Drowsiness appears in situations of stress and fatigue in an unexpected and
inopportune way, and it may be produced by sleep disorders, certain type of
medications, and even, boredom situations, for example, driving for a long time.
In this sense, sleepiness sensation diminishes the level of vigilance, and it produces
danger situations and increases the probability that an accident occurs.
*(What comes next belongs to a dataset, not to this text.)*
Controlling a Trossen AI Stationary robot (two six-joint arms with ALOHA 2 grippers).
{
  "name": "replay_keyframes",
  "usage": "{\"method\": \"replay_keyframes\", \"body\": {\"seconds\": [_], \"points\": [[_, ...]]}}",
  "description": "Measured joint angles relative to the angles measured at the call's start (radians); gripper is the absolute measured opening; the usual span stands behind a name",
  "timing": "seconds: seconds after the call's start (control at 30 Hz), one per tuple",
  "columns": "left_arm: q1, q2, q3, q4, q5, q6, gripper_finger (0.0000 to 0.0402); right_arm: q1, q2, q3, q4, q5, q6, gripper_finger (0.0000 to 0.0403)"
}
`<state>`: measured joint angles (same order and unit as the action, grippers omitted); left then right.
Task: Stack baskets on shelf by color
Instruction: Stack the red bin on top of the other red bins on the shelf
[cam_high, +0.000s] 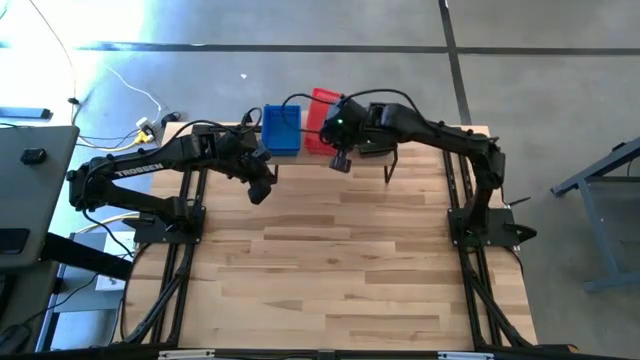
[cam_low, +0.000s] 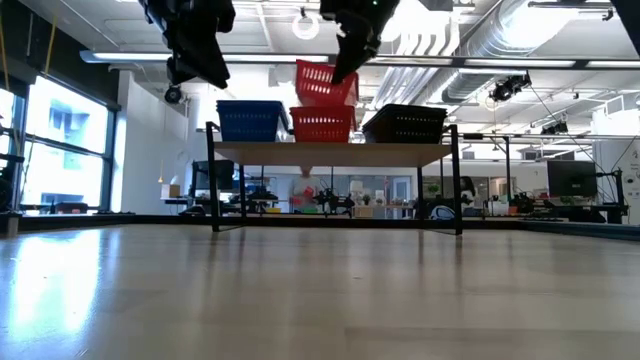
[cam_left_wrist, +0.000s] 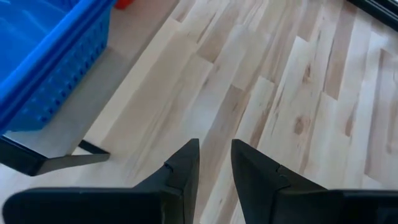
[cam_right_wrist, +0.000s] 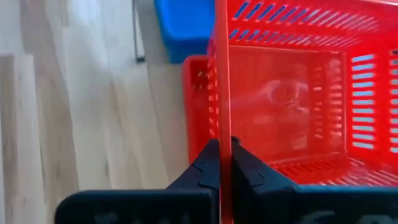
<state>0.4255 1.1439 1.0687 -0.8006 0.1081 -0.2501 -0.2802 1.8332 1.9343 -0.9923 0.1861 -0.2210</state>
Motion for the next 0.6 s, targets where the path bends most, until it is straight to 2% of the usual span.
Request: {"method": "replay_keyframes", "body": {"seconds": [0.23,0.6], "points": [[0.001,0.001,0.000,0.003,-0.013,-0.006,0.0083,-0.004,0.038,-0.002,-0.051,-0.007,-0.051,0.0000],[0.020,0.001,0.000,0.005,-0.027,-0.008,0.0083,-0.008,0.047,-0.002,-0.081,0.066,-0.150,0.0000]]}}
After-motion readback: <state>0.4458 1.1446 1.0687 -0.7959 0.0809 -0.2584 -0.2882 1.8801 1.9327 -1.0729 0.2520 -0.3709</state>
It has been estimated that drowsiness causes between 10% and 20% of traffic
accidents with dead [31] and injured drivers [11], whereas the trucking industry shows
57% of fatal truck accidents for this fatality [2,22]. Fletcher et al. in [12] goes further
and has mentioned that 30% of all traffic accidents have been caused by drowsiness
and Brandt et al. [4] presents statistics in which 20% of all accidents are caused by
fatigue and inattention. In USA drowsiness is responsible for 100,000 traffic accidents
whose costs are about $12,000 million [28]. In Germany, one of four traffic accidents
have their origin in drowsiness, in England 20% off all traffic accidents are produced
by drowsiness [16] and in Australia 1,500 million dollars has been spent on this
fatality [24].
In this context, it is important to use new technologies to design and to build
systems that will monitor drivers, and measure their level of attention throughout the
whole driving process. Fortunately, people in a state of drowsiness produce several
visual cues that can be detected on the human face, they are:
•Yawn frequency,
•Eye-blinking frequency,
•Eye-gaze movement,
•Head movement and,
•Facial expressions.
Taking advantage of these visual characteristics, computer vision is the feasible and
appropriate technology to treat this problem. This article presents the drowsiness
detection system of the IVVI (Intelligent Vehicle based Visual on Information)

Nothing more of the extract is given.